Task — Look below for the line that contains "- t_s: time", then copy it and each following line exactly, through and including the line that contains "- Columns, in".

Given records —
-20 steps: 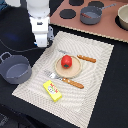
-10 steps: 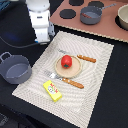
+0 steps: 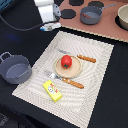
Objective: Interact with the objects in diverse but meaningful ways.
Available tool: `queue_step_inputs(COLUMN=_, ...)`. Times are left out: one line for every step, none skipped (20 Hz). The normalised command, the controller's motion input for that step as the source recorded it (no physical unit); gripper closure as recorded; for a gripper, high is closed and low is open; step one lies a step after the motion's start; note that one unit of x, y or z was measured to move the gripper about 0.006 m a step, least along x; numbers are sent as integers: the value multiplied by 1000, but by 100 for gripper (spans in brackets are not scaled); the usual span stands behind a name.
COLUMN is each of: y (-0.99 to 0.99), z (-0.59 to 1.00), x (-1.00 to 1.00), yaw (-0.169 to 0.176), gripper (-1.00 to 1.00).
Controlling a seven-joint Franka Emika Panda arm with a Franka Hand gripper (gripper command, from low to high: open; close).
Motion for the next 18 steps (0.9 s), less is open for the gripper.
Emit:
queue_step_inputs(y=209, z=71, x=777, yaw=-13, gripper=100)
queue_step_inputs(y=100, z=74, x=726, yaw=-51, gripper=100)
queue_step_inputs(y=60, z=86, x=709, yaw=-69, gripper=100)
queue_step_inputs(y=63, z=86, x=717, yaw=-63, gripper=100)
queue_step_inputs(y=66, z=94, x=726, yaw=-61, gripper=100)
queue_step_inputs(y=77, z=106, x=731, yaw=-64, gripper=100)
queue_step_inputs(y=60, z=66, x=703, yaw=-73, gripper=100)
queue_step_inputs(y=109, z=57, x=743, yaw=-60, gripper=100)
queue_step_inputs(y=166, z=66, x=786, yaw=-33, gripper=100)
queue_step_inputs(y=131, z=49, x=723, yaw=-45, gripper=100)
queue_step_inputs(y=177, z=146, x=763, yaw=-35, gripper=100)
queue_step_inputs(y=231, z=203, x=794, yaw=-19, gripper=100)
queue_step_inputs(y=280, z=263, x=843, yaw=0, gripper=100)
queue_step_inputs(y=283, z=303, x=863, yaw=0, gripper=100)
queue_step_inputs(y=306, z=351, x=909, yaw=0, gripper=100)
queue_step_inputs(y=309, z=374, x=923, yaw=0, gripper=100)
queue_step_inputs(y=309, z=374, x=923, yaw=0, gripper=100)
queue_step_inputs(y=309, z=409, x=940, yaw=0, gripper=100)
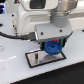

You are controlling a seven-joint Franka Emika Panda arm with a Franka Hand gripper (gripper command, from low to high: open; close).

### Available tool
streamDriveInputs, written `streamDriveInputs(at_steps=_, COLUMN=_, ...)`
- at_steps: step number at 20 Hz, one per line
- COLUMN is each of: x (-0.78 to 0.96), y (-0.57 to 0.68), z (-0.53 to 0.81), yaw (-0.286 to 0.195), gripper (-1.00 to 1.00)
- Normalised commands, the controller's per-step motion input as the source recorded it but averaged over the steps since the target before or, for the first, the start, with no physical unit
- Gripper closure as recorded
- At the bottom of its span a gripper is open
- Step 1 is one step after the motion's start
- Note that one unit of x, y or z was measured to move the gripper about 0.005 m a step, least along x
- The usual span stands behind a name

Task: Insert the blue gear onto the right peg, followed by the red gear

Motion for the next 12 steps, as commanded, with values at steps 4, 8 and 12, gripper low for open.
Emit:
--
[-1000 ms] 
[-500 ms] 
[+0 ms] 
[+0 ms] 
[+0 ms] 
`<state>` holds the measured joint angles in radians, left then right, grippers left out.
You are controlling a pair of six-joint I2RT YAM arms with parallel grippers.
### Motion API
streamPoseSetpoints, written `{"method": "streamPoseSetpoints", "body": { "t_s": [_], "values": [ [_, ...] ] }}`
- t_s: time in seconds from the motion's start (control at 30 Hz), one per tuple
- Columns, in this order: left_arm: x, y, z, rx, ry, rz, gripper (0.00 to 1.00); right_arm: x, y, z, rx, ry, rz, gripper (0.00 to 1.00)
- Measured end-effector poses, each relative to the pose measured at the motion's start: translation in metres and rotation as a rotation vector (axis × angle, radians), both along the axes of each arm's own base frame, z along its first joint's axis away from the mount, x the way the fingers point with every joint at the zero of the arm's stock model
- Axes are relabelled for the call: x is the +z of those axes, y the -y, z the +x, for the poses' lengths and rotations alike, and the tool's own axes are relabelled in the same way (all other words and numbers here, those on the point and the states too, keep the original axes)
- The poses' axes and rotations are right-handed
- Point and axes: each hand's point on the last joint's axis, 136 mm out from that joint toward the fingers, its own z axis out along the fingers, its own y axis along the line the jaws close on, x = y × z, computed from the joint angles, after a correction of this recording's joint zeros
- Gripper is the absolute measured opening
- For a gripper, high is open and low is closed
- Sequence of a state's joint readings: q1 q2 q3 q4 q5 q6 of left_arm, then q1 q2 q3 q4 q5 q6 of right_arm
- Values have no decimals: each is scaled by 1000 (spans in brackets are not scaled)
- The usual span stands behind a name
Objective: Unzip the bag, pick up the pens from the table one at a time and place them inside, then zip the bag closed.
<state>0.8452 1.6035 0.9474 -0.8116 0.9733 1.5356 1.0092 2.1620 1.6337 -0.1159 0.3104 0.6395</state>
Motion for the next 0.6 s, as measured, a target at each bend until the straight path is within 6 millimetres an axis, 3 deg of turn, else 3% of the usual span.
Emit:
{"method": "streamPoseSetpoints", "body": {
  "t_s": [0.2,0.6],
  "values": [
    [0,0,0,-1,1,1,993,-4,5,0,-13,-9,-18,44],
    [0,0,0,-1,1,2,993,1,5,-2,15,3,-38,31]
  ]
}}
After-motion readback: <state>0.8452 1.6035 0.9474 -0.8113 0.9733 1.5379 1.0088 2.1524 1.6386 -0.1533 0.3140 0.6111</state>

Worked solution —
- t_s: time in seconds from the motion's start (control at 30 Hz), one per tuple
- Columns, in this order: left_arm: x, y, z, rx, ry, rz, gripper (0.00 to 1.00); right_arm: x, y, z, rx, ry, rz, gripper (0.00 to 1.00)

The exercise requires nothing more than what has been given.